WASHINGTON
(AP) — The government should abandon a 35-year-old system for approving most
medical devices in the U.S. because it offers little to no assurance of safety
for patients, a panel of medical experts concludes in a report Friday.
The
surprise recommendation from the Institute of Medicine panel calls for a
massive reworking of how the government regulates medical devices, a $350
billion industry that encompasses everything from pacemakers to X-ray scanners
to contact lenses.
The 12-member
group’s advice, commissioned by the Food and Drug Administration, is not
binding. But it could signal a new era of tighter standards for medical device
manufacturers, who have long benefited from less safety scrutiny than their
peers in the drug industry.
FDA
requires that most new prescription drugs go through clinical trials to prove
that patients fare better after receiving medication. Most devices only have to
show that they are similar to devices already on the market. Only a handful of
truly new devices must undergo extensive testing to prove they are safe and
effective.
In a
highly unusual move, the FDA said Friday that it disagreed with the group’s
recommendations, but would hold a public meeting to discuss them. The FDA has
already been working for more than a year to make the 510(k) process more
predictable and less bureaucratic, efforts that would go to waste if the system
is abandoned.
“FDA
believes that the 510(k) process should not be eliminated but we are open to
additional proposals and approaches,” said FDA’s device director Jeffrey
Shuren, in a statement.
The
report arrives as the FDA fends off pointed criticism from manufacturers who
say the agency has become too slow and bureaucratic in clearing new devices,
driving up costs for companies and forcing some out of business. Despite the
relative speed of the 510(k) process, they point out that some devices still
get tied up in red tape, ultimately reaching the U.S. market two years after
launching overseas.

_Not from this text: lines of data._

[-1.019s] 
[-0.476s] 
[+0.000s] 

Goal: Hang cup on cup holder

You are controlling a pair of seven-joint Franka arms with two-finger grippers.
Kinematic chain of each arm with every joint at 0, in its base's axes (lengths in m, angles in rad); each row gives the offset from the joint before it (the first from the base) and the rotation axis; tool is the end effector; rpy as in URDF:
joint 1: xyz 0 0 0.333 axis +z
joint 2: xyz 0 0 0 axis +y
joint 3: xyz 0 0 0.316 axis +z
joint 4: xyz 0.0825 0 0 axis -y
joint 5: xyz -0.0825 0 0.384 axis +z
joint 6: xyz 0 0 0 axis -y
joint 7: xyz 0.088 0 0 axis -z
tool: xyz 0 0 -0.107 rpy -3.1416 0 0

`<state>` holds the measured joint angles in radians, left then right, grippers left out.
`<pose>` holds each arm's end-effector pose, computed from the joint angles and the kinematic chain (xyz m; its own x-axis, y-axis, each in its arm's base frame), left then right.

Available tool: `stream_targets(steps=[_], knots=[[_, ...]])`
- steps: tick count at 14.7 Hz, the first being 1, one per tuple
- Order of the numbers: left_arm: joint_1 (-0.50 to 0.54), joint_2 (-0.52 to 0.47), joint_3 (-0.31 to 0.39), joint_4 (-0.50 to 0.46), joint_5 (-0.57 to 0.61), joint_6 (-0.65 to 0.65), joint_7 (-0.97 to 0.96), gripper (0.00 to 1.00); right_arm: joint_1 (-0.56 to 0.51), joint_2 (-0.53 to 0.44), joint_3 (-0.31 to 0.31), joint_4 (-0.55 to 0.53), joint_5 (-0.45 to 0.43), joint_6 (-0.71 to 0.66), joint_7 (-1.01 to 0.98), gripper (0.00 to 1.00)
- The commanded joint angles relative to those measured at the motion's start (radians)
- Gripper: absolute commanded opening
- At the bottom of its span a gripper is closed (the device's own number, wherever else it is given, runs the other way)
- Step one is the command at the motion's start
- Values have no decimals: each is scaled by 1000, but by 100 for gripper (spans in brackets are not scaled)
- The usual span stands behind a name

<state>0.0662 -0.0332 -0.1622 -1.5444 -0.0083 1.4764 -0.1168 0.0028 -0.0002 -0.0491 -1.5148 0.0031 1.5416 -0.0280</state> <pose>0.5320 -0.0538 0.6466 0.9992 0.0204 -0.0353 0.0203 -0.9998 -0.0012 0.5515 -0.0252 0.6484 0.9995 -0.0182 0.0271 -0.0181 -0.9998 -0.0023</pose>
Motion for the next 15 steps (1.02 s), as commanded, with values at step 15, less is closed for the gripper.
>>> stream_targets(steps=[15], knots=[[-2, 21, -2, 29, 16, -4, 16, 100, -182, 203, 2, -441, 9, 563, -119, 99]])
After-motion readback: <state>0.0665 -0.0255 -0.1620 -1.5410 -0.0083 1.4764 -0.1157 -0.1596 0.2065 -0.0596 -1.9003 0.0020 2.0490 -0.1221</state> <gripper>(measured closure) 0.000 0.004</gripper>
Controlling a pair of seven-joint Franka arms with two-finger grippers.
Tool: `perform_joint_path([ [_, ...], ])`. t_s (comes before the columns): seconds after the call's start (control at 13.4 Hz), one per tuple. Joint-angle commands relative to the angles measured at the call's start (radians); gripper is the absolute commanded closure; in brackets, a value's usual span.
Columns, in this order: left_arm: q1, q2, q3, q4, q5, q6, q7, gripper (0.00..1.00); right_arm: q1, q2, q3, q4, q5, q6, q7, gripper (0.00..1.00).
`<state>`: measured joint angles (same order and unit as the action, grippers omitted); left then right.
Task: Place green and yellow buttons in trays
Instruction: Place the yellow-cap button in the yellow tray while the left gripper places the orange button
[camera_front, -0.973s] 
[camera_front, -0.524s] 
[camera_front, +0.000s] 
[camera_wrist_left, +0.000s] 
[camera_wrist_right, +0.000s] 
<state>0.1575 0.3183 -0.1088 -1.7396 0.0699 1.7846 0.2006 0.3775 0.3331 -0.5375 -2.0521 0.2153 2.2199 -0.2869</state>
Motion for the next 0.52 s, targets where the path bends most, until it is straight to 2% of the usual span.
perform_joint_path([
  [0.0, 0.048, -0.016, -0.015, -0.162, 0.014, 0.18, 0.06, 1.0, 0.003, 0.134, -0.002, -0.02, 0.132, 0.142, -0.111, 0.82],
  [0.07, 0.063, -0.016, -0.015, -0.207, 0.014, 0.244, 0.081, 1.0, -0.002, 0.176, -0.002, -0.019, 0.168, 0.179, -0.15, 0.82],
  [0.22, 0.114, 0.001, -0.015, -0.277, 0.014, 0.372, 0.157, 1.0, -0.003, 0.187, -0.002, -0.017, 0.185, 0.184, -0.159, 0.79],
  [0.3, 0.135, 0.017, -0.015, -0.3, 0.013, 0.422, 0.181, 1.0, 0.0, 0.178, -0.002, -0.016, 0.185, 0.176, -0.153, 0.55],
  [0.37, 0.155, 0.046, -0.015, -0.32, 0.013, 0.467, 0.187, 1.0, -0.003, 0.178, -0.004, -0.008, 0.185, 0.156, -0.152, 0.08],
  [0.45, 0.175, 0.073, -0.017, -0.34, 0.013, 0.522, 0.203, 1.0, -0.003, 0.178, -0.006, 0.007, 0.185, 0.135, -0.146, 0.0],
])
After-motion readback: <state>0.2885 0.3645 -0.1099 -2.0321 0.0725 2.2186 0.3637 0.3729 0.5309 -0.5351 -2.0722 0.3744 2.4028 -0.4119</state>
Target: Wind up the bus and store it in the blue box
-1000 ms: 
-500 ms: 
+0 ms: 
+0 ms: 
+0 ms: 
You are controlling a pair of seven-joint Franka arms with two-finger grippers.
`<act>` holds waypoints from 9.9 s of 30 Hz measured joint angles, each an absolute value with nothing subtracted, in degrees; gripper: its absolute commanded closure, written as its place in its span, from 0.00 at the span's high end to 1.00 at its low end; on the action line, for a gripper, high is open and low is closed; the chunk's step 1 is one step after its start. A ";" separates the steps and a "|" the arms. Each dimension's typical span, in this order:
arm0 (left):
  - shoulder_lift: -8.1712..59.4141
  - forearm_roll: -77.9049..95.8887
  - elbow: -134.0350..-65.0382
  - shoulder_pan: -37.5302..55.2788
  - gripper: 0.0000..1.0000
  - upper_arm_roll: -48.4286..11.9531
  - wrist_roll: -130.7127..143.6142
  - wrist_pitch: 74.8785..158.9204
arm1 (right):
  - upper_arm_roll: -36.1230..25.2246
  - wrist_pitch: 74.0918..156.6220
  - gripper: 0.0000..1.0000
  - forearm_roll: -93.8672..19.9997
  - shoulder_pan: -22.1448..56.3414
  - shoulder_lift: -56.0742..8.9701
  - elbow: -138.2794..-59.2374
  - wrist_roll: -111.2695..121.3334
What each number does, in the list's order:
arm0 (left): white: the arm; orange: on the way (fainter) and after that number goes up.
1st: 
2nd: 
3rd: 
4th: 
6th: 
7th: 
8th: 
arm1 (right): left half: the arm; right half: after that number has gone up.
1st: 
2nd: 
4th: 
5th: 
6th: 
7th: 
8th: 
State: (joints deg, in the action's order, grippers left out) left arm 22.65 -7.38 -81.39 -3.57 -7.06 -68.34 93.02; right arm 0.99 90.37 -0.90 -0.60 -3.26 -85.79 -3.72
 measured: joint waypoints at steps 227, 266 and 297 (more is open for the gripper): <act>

In the past year, companies have taken their arguments to
Capitol Hill, where lawmakers have grilled FDA officials over device reviews.
The
device industry’s chief lobbying group immediately dismissed the proposal as
“a disservice to patients and the public health.”
“The
report’s conclusions do not deserve serious consideration from the Congress or
the Administration,” said Stephen Ubl, president of the Advanced Medical
Technology Association. “It proposes abandoning efforts to address the
serious problems with the administration of the current program by replacing it
at some unknown date with an untried, unproven and unspecified new legal
structure.”
The
Institute of Medicine panelists, mostly doctors and researchers, appear to have
overwhelmingly sided with public safety advocates who have argued for years
that devices used to treat and detect illnesses must undergo real medical
testing.
The FDA
sought the group’s advice as it updates the system used to clear more than 90
percent of devices in the U.S. The so-called 510(k) system was created by
Congress in 1976 to grant speedy approval to devices that are similar to
products already on the market. The pathway was originally intended as a
temporary method to grandfather in devices that had been used for decades.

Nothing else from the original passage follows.